• [Assignment]: Search the records below for "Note" and copy every line it turns up in.
--- Data to use Enclosed Below ---
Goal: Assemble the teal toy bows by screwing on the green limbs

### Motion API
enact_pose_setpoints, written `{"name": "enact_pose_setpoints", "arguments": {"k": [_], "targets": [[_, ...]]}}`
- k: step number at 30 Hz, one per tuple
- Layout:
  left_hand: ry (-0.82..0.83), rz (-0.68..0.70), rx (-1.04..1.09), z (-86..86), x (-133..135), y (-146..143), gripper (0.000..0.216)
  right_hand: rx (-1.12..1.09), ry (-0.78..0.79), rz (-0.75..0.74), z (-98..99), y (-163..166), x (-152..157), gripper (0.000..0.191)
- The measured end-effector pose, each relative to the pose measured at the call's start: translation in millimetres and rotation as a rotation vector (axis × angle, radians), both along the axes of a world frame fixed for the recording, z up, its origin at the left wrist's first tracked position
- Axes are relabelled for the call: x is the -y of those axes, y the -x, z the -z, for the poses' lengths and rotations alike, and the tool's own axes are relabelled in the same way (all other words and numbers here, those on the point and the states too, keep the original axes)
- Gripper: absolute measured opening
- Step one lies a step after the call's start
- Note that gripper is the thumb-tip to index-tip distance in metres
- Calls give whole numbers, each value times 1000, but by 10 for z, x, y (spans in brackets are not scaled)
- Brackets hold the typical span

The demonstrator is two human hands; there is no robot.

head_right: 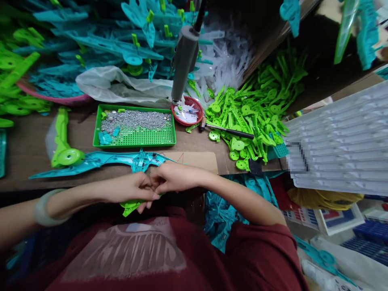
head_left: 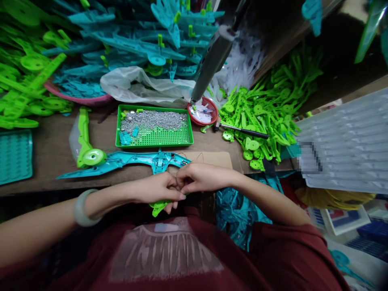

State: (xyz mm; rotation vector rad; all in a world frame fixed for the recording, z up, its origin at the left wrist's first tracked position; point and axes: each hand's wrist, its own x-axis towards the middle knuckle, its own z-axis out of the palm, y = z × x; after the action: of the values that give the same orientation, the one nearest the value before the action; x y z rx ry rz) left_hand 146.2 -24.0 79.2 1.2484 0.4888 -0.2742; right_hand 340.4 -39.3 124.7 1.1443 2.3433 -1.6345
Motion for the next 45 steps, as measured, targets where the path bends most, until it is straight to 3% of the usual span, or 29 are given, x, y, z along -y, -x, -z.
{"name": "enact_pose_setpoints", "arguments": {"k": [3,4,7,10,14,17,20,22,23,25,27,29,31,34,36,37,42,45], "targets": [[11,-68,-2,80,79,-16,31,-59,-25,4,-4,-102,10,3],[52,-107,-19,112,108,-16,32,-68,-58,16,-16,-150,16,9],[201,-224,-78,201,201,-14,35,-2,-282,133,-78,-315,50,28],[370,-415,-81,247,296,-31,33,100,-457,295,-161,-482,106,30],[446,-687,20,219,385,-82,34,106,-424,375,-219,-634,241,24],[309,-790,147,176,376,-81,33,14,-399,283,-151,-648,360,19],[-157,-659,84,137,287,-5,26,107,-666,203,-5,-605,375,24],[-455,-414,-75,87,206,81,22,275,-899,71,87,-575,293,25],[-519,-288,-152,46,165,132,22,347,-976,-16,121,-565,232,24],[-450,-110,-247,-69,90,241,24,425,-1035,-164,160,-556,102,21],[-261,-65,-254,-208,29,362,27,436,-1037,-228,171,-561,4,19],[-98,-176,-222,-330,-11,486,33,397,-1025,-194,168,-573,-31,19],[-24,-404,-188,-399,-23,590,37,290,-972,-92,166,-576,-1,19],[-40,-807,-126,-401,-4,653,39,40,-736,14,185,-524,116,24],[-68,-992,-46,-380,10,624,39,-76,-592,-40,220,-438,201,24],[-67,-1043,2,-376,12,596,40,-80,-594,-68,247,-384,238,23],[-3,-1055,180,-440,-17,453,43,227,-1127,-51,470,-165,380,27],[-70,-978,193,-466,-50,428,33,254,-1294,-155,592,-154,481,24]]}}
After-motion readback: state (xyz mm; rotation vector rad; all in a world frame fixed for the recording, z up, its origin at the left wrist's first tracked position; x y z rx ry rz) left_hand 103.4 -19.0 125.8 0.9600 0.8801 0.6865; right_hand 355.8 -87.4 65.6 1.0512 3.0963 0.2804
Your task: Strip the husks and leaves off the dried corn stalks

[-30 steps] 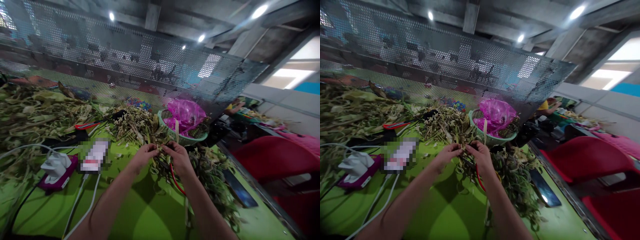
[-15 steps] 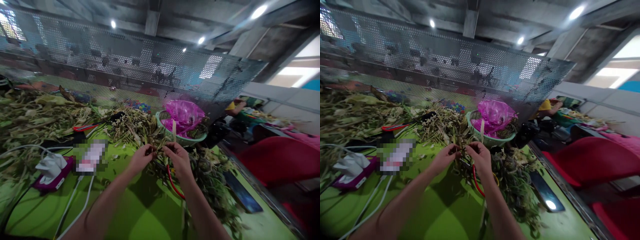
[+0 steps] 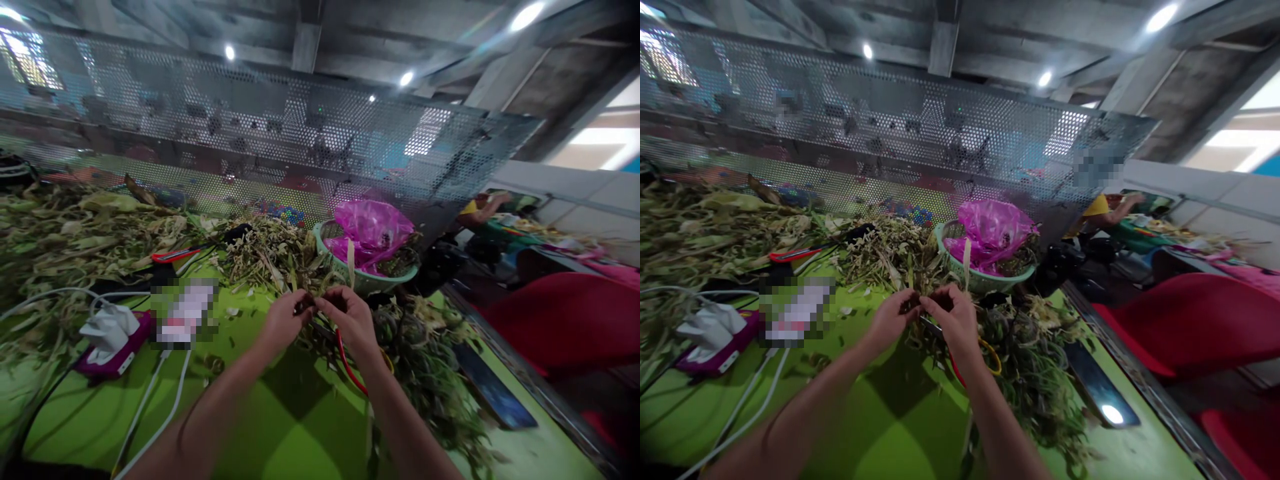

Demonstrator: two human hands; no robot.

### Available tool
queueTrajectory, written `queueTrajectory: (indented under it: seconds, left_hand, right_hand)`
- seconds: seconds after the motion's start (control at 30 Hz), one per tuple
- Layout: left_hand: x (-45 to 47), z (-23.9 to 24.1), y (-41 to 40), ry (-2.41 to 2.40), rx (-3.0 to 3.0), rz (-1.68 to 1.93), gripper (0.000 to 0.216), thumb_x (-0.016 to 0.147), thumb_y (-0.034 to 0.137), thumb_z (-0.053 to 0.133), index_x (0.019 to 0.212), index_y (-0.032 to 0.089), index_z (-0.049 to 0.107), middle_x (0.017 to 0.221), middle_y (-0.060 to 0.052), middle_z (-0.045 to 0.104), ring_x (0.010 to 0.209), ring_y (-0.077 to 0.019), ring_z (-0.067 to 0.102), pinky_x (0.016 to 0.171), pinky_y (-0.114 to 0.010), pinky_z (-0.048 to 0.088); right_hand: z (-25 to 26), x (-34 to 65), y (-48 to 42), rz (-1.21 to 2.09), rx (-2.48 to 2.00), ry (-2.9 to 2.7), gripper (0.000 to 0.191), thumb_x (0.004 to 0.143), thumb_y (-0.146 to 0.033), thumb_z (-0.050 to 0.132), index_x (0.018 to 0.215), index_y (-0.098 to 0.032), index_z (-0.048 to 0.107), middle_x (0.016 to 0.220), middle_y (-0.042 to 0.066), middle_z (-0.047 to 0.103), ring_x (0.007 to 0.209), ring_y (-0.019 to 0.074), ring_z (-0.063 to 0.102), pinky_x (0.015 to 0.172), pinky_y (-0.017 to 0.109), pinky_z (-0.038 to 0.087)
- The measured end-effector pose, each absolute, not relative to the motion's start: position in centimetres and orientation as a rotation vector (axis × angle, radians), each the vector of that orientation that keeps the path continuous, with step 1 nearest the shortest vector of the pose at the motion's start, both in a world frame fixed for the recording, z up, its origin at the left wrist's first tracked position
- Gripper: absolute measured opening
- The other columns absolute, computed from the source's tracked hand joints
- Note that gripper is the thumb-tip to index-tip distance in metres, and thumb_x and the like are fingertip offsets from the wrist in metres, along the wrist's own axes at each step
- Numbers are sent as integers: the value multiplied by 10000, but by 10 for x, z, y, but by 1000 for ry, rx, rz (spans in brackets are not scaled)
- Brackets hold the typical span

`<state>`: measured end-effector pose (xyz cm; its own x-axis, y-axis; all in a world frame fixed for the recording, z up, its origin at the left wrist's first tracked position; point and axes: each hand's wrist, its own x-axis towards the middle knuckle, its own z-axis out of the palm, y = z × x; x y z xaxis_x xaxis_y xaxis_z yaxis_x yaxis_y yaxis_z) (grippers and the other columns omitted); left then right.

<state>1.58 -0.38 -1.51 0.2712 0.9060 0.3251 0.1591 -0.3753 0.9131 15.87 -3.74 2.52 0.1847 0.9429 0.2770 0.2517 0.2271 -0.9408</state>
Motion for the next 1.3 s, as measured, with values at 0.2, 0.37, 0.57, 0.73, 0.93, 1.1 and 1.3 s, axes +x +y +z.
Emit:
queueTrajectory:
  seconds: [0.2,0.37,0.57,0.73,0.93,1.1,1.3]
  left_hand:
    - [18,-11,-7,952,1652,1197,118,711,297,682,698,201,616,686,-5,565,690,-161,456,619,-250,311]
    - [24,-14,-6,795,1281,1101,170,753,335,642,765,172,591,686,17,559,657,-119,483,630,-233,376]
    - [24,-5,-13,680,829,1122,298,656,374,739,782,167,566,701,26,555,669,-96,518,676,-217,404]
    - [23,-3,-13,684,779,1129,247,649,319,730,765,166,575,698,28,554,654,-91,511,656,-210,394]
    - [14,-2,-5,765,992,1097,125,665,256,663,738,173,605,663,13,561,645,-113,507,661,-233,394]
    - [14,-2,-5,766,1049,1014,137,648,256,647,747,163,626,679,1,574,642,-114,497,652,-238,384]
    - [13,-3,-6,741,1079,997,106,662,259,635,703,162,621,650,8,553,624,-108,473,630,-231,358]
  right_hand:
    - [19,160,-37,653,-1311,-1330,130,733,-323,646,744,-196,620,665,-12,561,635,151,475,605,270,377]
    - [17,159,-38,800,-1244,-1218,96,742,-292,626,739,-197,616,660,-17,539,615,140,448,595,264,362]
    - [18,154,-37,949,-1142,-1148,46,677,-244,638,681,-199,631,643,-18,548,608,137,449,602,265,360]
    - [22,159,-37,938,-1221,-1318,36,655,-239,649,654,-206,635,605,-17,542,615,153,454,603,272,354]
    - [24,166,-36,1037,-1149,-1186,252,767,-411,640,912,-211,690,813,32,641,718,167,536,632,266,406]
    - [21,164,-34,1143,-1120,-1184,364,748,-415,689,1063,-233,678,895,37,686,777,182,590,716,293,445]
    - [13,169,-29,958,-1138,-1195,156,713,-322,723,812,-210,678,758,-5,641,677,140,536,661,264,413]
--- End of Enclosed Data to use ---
• [Problem solution]:
- Note that gripper is the thumb-tip to index-tip distance in metres
- Note that gripper is the thumb-tip to index-tip distance in metres, and thumb_x and the like are fingertip offsets from the wrist in metres, along the wrist's own axes at each step

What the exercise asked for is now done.